TASK INSTRUCTIONS:
Locate the string "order" in the listing below. Copy every line where it is found.

(RECORDED INFORMATION begins)

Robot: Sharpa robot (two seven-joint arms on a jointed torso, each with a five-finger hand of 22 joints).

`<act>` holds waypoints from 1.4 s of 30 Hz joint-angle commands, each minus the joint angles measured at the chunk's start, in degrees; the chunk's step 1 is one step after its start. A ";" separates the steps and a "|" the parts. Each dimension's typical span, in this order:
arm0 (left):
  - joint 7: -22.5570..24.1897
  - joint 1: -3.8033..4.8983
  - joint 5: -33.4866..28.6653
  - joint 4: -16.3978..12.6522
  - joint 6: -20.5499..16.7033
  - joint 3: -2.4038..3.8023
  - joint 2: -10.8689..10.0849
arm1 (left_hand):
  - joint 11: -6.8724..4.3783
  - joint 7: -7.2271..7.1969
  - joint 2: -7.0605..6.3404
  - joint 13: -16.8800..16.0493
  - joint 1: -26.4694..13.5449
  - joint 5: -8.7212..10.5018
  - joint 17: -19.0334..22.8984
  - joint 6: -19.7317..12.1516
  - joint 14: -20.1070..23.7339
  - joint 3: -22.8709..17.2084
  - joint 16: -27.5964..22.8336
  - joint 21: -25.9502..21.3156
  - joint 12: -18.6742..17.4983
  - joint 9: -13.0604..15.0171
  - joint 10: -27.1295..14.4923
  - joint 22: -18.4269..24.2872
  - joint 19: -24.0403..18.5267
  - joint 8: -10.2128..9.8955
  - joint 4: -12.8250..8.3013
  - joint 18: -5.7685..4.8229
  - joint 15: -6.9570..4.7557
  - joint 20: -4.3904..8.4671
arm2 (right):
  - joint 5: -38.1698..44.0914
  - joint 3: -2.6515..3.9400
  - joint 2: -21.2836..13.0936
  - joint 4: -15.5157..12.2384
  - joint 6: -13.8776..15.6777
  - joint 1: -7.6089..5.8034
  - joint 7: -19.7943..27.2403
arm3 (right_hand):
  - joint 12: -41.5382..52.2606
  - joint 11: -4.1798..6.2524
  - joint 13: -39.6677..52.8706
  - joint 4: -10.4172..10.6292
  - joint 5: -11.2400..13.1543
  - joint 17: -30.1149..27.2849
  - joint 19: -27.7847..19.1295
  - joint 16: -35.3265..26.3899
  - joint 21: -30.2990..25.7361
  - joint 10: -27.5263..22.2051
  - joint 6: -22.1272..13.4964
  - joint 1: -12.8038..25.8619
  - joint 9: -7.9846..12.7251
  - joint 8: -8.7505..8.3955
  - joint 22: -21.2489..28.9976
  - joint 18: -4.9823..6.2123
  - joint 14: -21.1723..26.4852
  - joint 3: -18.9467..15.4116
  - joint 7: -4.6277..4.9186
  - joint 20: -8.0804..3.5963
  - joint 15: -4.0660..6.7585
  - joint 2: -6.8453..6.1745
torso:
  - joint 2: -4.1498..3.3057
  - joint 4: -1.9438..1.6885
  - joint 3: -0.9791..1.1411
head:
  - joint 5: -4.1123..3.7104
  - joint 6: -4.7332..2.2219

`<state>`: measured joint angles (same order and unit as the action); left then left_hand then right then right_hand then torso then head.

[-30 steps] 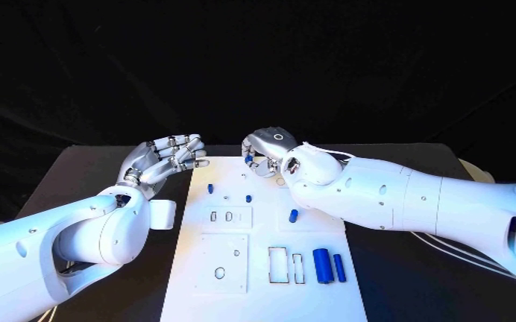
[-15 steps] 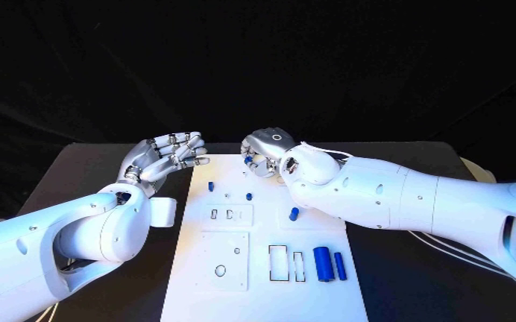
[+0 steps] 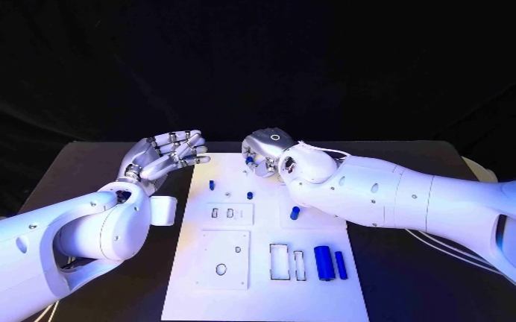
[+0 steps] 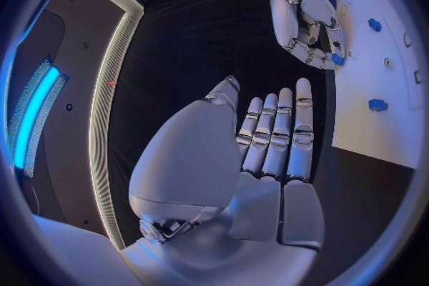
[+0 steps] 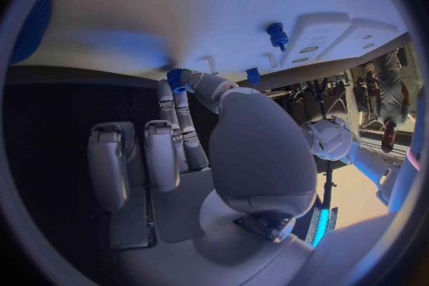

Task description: Assemble the parts on the task board

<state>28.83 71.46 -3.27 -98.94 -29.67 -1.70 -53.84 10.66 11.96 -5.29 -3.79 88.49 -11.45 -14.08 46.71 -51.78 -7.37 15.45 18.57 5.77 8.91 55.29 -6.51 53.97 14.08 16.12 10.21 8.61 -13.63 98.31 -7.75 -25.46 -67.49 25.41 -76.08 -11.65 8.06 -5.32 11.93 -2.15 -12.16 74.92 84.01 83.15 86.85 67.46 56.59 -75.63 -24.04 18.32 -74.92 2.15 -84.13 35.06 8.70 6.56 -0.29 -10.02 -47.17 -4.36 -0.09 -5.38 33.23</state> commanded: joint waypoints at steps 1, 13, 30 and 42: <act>0.37 0.15 -0.05 -0.19 0.99 0.06 0.09 | 0.15 0.81 0.17 0.04 -0.18 0.21 -0.05 -0.50 0.20 0.00 -0.37 -0.19 -0.28 -0.07 -0.09 0.05 -0.12 -0.29 0.31 0.21 0.02 -0.46 | 1.92 0.00 0.21 0.19 -1.58 0.13 -0.69 | -0.12 0.64 2.04 0.38 -0.15 0.83 1.79 0.09 -0.12 0.07 -0.66 0.32 -0.05 -0.38 -9.06 -0.72 -2.96 -0.11 -0.03 -0.14 -0.03 0.53 | -0.02 0.02 0.00 | 0.20 0.01; 0.33 0.20 -0.07 -0.13 1.09 0.06 -0.05 | 0.18 0.84 0.19 0.04 -0.28 0.23 -0.08 -0.53 0.26 0.03 -0.42 -0.22 -0.35 -0.08 -0.13 0.08 -0.15 -0.32 0.34 0.22 0.05 -0.48 | 1.92 -0.01 -0.50 -1.03 -0.49 0.22 -1.09 | -3.50 -1.50 0.31 2.52 2.20 -4.89 -4.39 -3.02 -5.33 -7.82 -8.21 4.10 0.45 -5.35 -0.70 1.29 -1.21 -1.67 1.55 1.63 -1.85 -3.54 | -0.03 -0.06 -0.02 | 0.13 0.02; 0.31 0.21 -0.22 0.30 1.34 0.04 -0.57 | 0.20 0.81 0.18 0.04 -0.29 0.23 -0.11 -0.56 0.28 0.04 -0.45 -0.24 -0.40 -0.09 -0.14 0.10 -0.15 -0.34 0.32 0.23 0.06 -0.49 | -8.50 1.43 -14.48 -15.55 2.09 -1.83 0.70 | 2.32 -0.13 2.20 3.81 -1.03 -1.70 -0.61 -1.00 -2.55 0.98 -6.23 3.35 -0.95 -5.03 -5.69 0.14 -2.39 -2.38 1.48 0.91 -0.85 -3.19 | 0.43 0.56 -0.03 | 0.10 -0.49; 0.25 0.20 -0.23 0.78 1.61 0.03 -0.37 | 0.22 0.74 0.19 0.03 -0.27 0.23 -0.13 -0.56 0.29 0.03 -0.46 -0.24 -0.42 -0.09 -0.13 0.11 -0.15 -0.34 0.29 0.23 0.07 -0.50 | -20.27 1.72 -22.57 -17.97 -9.20 -3.20 0.13 | 66.03 1.04 61.81 6.17 -3.71 8.77 4.62 4.52 2.00 12.82 -11.12 3.83 -5.23 -2.64 -13.19 -1.67 -4.65 -12.14 0.67 -0.76 0.10 -3.56 | 0.94 0.85 -0.09 | 0.29 -0.30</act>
<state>28.75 71.56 -3.37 -98.10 -29.28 -1.71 -54.34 10.66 11.75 -5.29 -3.80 88.49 -11.46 -14.11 46.49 -51.79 -7.37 15.24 18.57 5.50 8.87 55.30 -6.46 53.76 14.08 16.12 10.20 8.61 -13.82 82.08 -6.05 -47.94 -85.22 21.26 -79.25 -11.49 68.21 -3.81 69.37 3.51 -15.98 74.96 84.02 87.35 88.61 79.81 45.72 -72.29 -29.20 15.72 -74.94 1.02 -84.02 23.23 9.25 5.58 -0.07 -14.13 -46.31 -3.50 -0.22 -5.14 32.81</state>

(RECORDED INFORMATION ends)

TASK OUTPUT:
`<act>` holds waypoints from 1.4 s of 30 Hz joint-angle commands, each minus the joint angles measured at the chunk's start, in degrees; the chunk's step 1 is one step after its start. A ";" separates the steps and a "|" the parts. Each dimension's typical span, in this order:
`<state>`: measured joint angles (same order and unit as the action); left then left_hand then right then right_hand then torso then head.

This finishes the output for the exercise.